Sexual consent at university
University is a glorious place for open discussion on consent and sexual health to ensure safety and respect. And there’s a world of resources and support services at your fingertips. In fact, most universities will require you to fulfil a consent matters course online. This will further educate you in what consent means through potential scenarios a student may face. It’ll help you recognise when consent can and can’t be given regardless of your gender, background or sexuality. Often there’s a quiz that you’re required to complete at the end to prove you understood what the course taught you.
What is affirmative consent?
Asking for consent should never kill the vibe and it’s something that should happen naturally. You should ask things like, ‘is this okay?’ or ‘do you want to keep going?’, to which the other person should say something along the lines of ‘Yes, I want to keep going’. This is consent. It should be explicit verbally and all parties should be 100% on board and clear with what’s going on. If you’re hearing things like ‘I’m not sure’, ‘I guess, if that’s what you want’ or nothing at all – STOP.

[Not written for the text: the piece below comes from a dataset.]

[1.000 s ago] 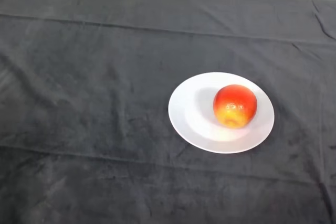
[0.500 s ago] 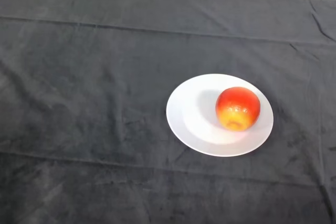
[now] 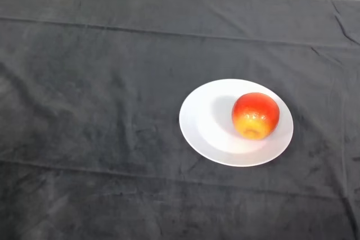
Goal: Move the apple to the plate
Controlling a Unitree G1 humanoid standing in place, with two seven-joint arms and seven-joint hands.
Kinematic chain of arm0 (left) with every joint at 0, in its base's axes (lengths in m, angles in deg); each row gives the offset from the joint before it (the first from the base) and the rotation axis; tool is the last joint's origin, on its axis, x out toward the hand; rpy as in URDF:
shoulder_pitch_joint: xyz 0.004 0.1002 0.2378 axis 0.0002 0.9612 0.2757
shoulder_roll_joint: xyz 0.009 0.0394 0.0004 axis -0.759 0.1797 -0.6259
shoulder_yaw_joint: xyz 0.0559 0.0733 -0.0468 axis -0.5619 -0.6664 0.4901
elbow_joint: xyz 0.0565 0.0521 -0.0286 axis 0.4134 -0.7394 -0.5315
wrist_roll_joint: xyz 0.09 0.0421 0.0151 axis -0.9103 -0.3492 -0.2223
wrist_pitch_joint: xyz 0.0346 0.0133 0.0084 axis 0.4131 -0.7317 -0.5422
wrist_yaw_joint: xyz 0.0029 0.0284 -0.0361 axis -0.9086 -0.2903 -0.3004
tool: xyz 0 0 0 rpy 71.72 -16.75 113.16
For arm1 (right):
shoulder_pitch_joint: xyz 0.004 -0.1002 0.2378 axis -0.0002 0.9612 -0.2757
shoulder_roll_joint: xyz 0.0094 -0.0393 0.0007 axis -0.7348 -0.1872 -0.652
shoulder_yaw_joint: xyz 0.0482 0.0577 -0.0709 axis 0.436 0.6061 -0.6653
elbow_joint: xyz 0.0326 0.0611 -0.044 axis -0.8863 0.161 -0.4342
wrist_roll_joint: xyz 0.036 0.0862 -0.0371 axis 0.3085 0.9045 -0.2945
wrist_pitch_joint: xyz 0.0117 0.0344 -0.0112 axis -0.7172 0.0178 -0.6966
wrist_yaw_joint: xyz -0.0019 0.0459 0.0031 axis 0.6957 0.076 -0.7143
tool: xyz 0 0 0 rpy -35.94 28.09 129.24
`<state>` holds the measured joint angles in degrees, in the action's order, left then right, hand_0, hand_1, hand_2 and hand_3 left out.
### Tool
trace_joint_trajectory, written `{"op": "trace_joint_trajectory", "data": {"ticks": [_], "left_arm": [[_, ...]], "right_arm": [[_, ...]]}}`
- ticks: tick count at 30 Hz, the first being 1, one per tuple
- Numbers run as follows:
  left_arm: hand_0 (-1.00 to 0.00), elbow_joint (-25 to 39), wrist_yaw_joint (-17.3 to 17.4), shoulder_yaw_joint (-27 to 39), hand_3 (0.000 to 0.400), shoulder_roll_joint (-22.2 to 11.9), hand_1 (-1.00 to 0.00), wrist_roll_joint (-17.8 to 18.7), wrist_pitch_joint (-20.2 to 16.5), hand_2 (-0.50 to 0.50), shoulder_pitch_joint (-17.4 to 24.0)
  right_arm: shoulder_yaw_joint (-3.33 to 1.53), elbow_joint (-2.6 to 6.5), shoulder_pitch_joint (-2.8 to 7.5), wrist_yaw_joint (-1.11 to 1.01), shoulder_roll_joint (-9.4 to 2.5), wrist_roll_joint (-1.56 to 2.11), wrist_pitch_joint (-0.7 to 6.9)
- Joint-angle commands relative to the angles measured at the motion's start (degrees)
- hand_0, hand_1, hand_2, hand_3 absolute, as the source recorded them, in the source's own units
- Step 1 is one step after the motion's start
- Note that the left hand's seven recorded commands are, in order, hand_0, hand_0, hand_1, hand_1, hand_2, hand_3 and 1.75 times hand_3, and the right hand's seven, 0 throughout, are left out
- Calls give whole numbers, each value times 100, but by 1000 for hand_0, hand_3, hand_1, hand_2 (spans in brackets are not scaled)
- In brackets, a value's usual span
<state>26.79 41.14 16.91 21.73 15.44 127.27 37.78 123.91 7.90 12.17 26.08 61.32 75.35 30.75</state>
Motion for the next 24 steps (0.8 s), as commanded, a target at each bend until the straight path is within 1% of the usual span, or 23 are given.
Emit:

If someone is pulling you closer, responding to your touch, is relaxed, clearly enjoying themselves and saying yes, that is consent. Another point to mention is that consent is not just sex, it also includes kissing and touching. If that happens to be the limit of what you want to do, say things like ‘can we stay like this’, ‘can we slow down’ or ‘can we not go further than this’.
Even if you are in a relationship with someone, you’ve had sex with them before, they’re giving you massive signals of wanting to go back to your place or you’ve started having sex – you’ve still got to get a yes. The person you’re with will respect and appreciate you a whole lot more for checking in, rather than assuming. If all you’re getting is stiffness, silence, uncomfortable and painful expressions, turning away, pushing away, holding their body or incoherency from being under the influence, again we remind you. STOP.
Support Services Available
If you have been involved in an incident where your consent was disregarded, there are plenty of support services available at your university specific to these types of situations. You can also refer to mental health lines, the police or other government support services. Remember you can always reach out. It’s not weak to speak, it’s a safe space and that it’s not your fault.